L2 distance in pixel space

pietz · April 30, 2022, 12:53pm

I’m trying to create a loss function that measures the euclidean distance of points (not based on coordinates but) based on activated pixels in a 2D map. So, for example:

a = torch.zeros(1, 1, 5, 5) # (B,C,H,W)
b = torch.zeros(1, 1, 5, 5) # (B,C,H,W)
a[0,0,1,1] = 1.0
b[0,0,3,4] = 1.0
loss(a, b)
# Expected Output: tensor([3.60555])

I can easily do this calculation with a combination of nonzero() and pow(2).sum().sqrt(). However, I don’t think that I can backpropagate anything, right?

How could I set up this loss function to train a network that minimizes the l2 loss between activated pixels to encourage predictions that overlap with the ground truth binary mask?

Andrei_Cristea · April 30, 2022, 1:31pm

There will always be exactly two pixels that are activated?

pietz · April 30, 2022, 1:39pm

No, but I can “calculate” the assignment in pairs that im interested in.

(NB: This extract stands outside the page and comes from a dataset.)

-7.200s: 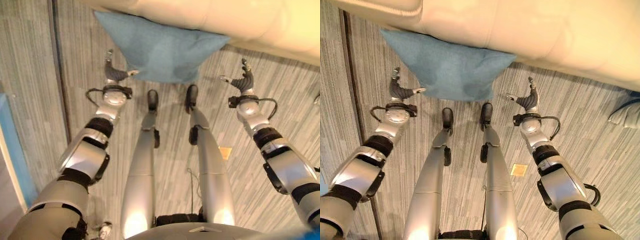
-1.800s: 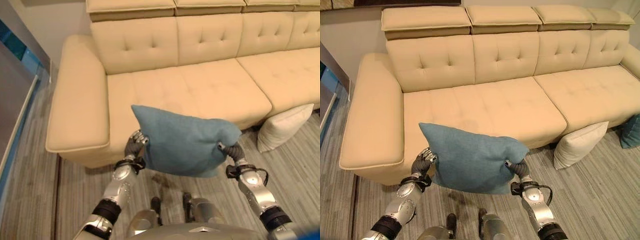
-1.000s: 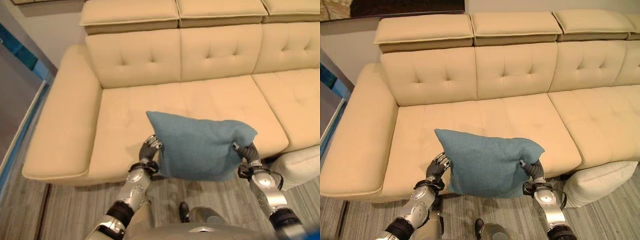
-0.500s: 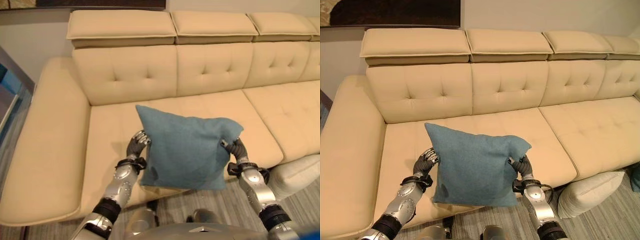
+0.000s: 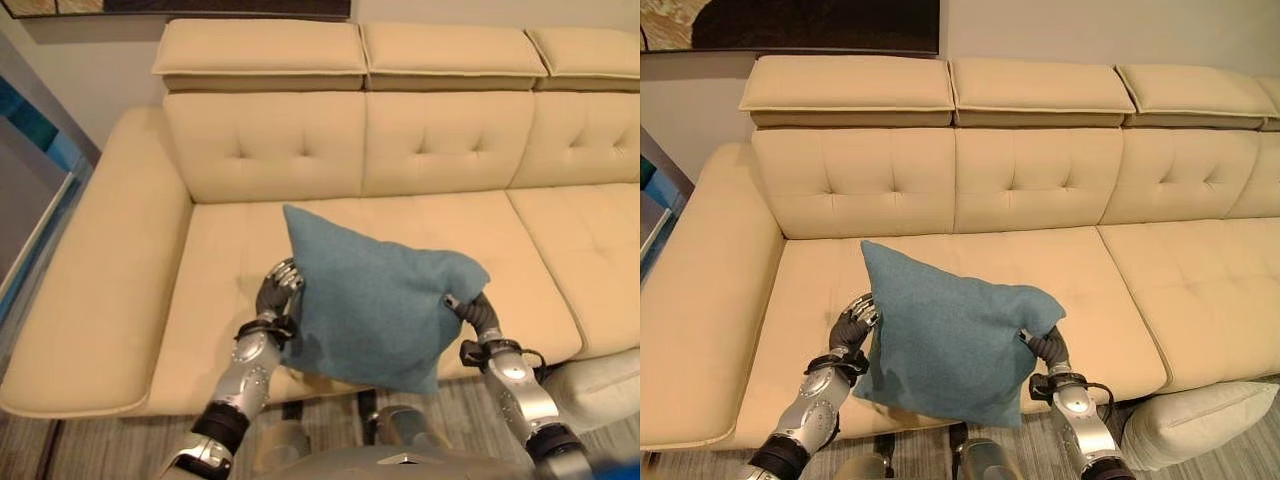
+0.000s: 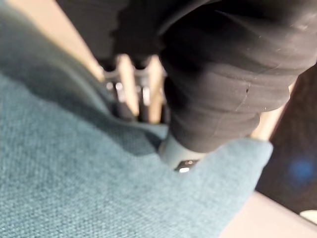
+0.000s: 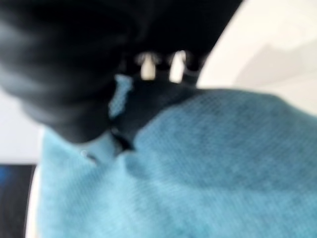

Andrei_Cristea · April 30, 2022, 10:42pm

Deleted, better answer below.

Andrei_Cristea · May 1, 2022, 10:45am

How about converting your pixel representation into coordinates as a first step, and then taking the distance. I believe this should work:

a = torch.zeros(1, 1, 5, 5) # (B,C,H,W)
b = torch.zeros(1, 1, 5, 5) # (B,C,H,W)

a[0, 0, 1, 1] = 1.
b[0, 0, 3, 4] = 1

x_a = (torch.arange(5).float() @ a).sum()
y_a = (torch.arange(5).float() @ a.permute([0, 1, 3, 2])).sum()

x_b = (torch.arange(5).float() @ b).sum()
y_b = (torch.arange(5).float() @ b.permute([0, 1, 3, 2])).sum()

((x_b - x_a).pow(2) + (y_b - y_a).pow(2)).sqrt()

Output:
tensor(3.6056)

pietz · May 1, 2022, 4:54pm

thank you. this looks good!